A 3kWW power supply is not a thing of beauty. It is not something you can encase in a small black plastic case the size of a tin of sardines, all the better to carry around in your briefcase. It will not have delicate black wires terminating in a twee little round plug. A 3kW power supply will be much bigger than a laptop, will weigh much more than a laptop, and at that sort of voltage will have leads like well-fed pit vipers. Short them out by mistake, and they’ll briefly illuminate the surrounding room so you can get a last look before it, you and they combust in short order.

The modern executive may have issues with this.

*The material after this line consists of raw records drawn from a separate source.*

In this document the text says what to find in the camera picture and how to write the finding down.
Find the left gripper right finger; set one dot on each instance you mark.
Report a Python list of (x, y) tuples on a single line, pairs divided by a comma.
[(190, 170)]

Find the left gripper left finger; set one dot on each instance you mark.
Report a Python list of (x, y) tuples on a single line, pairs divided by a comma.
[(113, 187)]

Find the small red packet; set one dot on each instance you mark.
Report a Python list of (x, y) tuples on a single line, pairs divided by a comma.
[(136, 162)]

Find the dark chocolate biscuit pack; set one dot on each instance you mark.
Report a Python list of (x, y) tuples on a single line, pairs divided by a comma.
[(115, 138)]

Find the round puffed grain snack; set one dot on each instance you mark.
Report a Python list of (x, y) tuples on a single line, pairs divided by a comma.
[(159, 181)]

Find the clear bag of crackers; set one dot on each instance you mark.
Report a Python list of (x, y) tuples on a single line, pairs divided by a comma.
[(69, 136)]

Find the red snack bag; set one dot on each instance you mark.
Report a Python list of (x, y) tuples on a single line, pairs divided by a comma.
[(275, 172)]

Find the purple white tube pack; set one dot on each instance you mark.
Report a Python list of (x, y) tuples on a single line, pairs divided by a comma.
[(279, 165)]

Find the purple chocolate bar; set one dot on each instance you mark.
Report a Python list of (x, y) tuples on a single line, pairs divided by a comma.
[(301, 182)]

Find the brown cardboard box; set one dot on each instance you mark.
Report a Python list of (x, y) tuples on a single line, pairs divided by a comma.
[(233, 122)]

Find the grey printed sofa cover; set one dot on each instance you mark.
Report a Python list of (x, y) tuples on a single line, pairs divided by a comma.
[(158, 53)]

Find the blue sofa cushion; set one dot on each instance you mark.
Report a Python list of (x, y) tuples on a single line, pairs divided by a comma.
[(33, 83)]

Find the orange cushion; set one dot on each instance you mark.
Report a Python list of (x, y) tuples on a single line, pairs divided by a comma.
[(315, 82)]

I rattle off a few questions to Toshiba in Japan and elicit the following exchange.

Q: What sort of power supply will be needed to deliver the recharge performance promised by the battery chemistry?
A: Power supply for large electricity.

They’re not joking. And, as they say further on in the conversation, laptop and mobile use will be ‘studied’ after the technology is first used in industrial and automotive applications (where you can and do safely deal with power of the order of kilowatts).

It’s still very interesting technology, and it’s not alone — if I can get it together, I'll take the rest of the Toshiba Q&A and do the same for some other purveyors of super-fast charging technologies and report back on the scene as a whole. But things aren't quite as innocently joyous as they may seem from those original reports.

Friday 1/4/2005

Midway through writing a piece about antivirus software, I realise what’s been bothering me. I don’t know what to call the stuff. It was easy enough in the beginning, when the only threats to PCs were a handful of viruses, but these days we’ve got spam, spyware, Trojans, root kits, adware and heaven knows what else alongside the viruses. Some software combines elements of antivirus, spam filtering, firewalling and anti-spyware, others focus on one area in particular, but they’re all doing the same job. Calling all such software 'antivirus' is just plain wrong, but there’s no good noun for this class of unwanted and potentially damaging code .

Crimeware is too aggressively cyberpunk and rather prejudicial — and besides, it makes me think of Josiah Wedgwood’s creamware ceramics. Then there’s threatware, which has utterly failed to engage anyone (54 hits on Google) despite being quite euphonious. Malware sounds right and is a reasonable portmanteau word, but despite more than two million hits on Google it still hasn’t caught on in general use. And it still doesn’t really cover spam, which lives halfway between actively malicious payloads and the weightless radiation of DDOS attacks — surely anything with 'ware' in it has to have some association with running a program.

Naw, we'll have to lose that association. Malware it is. Thus, software that deals with it is anti-malware, and we’ll just have to accept that stuff like firewalls will be a bit traditional network security and a bit anti-malware.

And now up to Scotland, where a riotous Saturday wedding party is promised with — I have no doubt — a definite case of malhead on the Sunday.